### Task to carry out:
A word-for-word copy of the whole listing is required.

### Dataset content:
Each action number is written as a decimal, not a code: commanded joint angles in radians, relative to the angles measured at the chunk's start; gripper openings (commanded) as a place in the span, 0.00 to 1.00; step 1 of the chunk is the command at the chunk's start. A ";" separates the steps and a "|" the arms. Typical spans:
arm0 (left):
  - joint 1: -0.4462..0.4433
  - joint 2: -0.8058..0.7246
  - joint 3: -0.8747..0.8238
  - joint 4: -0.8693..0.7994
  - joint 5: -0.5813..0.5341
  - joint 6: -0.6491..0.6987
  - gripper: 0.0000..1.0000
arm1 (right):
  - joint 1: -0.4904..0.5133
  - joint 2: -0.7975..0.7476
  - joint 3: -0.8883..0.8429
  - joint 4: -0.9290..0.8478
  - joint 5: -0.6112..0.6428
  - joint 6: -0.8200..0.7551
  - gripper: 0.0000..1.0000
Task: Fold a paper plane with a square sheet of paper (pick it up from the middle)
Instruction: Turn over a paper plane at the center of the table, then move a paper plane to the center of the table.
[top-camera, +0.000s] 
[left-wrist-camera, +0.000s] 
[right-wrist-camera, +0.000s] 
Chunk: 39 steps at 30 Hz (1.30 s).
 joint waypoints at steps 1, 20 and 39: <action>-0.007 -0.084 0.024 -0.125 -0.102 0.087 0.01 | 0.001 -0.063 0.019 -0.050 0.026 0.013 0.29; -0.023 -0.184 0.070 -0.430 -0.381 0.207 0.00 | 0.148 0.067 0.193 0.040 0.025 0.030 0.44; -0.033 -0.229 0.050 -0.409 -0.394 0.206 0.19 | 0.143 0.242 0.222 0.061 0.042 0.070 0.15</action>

### Your response:
Each action number is written as a decimal, not a code: commanded joint angles in radians, relative to the angles measured at the chunk's start; gripper openings (commanded) as a place in the span, 0.00 to 1.00; step 1 of the chunk is the command at the chunk's start. A ";" separates the steps and a "|" the arms. Typical spans:
arm0 (left):
  - joint 1: -0.4462..0.4433
  - joint 2: -0.8058..0.7246
  - joint 3: -0.8747..0.8238
  - joint 4: -0.8693..0.7994
  - joint 5: -0.5813..0.5341
  - joint 6: -0.6491..0.6987
  - gripper: 0.0000..1.0000
arm1 (right):
  - joint 1: -0.4904..0.5133
  - joint 2: -0.7975..0.7476
  - joint 3: -0.8883..0.8429
  - joint 4: -0.9290..0.8478
  - joint 5: -0.6112..0.6428
  - joint 6: -0.8200..0.7551
  - gripper: 0.0000..1.0000
Task: Fold a paper plane with a square sheet of paper (pick it up from the middle)
Instruction: Turn over a paper plane at the center of the table, then move a paper plane to the center of the table.
[top-camera, +0.000s] 
[left-wrist-camera, +0.000s] 
[right-wrist-camera, +0.000s] 
Chunk: 39 steps at 30 Hz (1.30 s).
 joint waypoints at steps 1, 20 and 39: <action>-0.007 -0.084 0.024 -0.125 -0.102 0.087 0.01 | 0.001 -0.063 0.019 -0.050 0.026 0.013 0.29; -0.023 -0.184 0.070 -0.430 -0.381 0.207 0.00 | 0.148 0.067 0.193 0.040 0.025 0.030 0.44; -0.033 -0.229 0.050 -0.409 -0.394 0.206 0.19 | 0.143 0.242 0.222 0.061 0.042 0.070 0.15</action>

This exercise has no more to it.